The rules fail to consistently and significantly outperform the buy-and-hold strategy by any risk-adjusted measure. Thus, this exercise extends previous results to find that risk-adjusted, ex ante, optimal rule returns are consistent with market efficiency. The facts that the market indices used here exclude dividends and that some predictability may be due to spurious autocorrelation only reinforce the negative results.

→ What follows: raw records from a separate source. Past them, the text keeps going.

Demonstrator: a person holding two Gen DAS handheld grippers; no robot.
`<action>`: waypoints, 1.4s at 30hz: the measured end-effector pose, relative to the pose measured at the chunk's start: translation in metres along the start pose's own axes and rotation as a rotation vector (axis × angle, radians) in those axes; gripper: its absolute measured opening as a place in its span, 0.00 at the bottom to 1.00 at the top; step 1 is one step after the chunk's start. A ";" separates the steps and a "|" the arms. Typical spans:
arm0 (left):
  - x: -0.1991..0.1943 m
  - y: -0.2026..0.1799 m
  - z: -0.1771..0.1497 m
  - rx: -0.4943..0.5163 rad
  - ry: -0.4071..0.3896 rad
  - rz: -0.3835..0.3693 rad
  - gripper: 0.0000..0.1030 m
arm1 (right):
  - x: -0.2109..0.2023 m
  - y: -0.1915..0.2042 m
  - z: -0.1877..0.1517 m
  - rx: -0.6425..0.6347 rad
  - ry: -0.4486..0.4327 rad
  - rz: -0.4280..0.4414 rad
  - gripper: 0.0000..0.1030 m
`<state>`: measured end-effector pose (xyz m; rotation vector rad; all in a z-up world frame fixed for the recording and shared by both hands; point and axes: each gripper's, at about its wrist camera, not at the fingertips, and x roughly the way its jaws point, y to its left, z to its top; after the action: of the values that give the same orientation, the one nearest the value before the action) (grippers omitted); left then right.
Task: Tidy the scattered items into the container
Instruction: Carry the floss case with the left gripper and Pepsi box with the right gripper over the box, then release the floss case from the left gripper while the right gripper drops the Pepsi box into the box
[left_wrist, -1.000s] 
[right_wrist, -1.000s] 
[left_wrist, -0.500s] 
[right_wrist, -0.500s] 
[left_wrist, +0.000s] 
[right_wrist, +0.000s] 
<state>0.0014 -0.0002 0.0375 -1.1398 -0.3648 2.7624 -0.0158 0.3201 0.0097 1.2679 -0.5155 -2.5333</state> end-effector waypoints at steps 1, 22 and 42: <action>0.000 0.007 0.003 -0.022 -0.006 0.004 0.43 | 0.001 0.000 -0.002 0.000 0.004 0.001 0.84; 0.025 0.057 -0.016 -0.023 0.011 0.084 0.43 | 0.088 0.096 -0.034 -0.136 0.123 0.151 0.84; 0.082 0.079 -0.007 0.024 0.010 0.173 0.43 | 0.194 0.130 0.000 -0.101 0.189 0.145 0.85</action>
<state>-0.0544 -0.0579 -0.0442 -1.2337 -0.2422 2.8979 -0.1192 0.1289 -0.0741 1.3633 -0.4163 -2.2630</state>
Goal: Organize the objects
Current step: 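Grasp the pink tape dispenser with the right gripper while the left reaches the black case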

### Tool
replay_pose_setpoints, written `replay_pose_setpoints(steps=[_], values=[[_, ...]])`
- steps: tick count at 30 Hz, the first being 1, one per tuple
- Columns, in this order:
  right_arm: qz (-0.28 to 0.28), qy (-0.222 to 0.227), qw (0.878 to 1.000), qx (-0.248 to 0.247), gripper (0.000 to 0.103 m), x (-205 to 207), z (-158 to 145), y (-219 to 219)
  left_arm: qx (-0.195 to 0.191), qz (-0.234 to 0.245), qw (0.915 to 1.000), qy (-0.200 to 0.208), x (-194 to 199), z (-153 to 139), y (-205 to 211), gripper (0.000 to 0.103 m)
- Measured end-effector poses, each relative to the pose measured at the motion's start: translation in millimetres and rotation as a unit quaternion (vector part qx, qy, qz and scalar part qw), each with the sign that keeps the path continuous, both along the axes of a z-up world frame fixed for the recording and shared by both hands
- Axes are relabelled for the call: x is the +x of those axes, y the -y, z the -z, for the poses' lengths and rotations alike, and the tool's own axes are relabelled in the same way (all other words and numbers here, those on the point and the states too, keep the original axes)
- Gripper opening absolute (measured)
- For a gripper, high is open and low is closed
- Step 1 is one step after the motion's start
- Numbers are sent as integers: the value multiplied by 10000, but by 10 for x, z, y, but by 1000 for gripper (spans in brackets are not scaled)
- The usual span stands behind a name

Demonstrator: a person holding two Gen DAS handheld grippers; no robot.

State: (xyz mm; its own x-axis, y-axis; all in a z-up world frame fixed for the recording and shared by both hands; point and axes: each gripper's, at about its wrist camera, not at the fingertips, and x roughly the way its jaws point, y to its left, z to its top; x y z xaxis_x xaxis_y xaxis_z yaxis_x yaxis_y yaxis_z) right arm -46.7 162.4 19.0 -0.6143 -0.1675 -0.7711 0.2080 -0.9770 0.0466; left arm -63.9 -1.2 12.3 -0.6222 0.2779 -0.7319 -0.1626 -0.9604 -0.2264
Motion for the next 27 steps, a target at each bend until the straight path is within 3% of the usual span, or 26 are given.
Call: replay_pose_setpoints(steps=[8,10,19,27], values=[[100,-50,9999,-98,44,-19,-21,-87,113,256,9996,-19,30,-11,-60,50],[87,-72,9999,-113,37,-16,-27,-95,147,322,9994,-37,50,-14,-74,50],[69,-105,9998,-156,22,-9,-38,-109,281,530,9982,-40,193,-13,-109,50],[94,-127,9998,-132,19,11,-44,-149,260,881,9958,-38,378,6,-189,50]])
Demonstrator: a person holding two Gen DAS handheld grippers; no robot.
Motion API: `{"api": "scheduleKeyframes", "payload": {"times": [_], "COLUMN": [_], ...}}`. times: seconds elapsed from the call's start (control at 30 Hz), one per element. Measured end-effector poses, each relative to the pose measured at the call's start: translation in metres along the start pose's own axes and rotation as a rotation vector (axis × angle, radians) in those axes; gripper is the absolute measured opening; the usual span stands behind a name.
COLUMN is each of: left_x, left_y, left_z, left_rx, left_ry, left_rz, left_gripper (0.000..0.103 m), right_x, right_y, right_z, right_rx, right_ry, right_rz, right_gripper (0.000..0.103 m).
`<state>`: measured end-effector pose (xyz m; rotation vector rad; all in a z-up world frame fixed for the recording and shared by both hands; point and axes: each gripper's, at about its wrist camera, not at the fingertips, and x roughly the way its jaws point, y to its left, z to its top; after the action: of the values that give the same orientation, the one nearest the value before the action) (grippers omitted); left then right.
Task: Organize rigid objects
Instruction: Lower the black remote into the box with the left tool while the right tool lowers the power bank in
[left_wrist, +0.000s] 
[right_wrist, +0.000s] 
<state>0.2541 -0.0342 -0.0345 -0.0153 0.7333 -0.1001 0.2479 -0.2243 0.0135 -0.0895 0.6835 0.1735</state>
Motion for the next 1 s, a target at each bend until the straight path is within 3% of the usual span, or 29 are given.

This article has investigated whether ex ante, optimal trading rules created by genetic programming are useful on a risk-adjusted basis. Although risk adjustment improves the relative attractiveness of the rules, neither Sharpe ratios nor Sweeney and Lee's X* statistic, nor Gençay's Xeff measure, nor Jensen's α provide evidence that rules developed by genetic programming would have been useful even to risk-averse speculators, contrary to reasonable speculation. Rules trained on the X* measure had the best risk-adjusted performance by all the measures, approximately equaling the buy-and-hold return performance. Not too much should be made of this result, however. With 15-year in-sample periods—results omitted for brevity—the Sharpe ratio became the best out-of-sample performer, again with performance approximately equal to the buy-and-hold strategy. Of course, risk is difficult to measure and any risk adjustment is subject to criticism. Nevertheless, this article argues that trading rule results must be carefully interpreted in light of risk adjustment.
It is likely that the inclusion of dividends in the stock index, the removal of spurious autocorrelation from the index returns or accounting for price slippage would only strengthen the negative results of this exercise.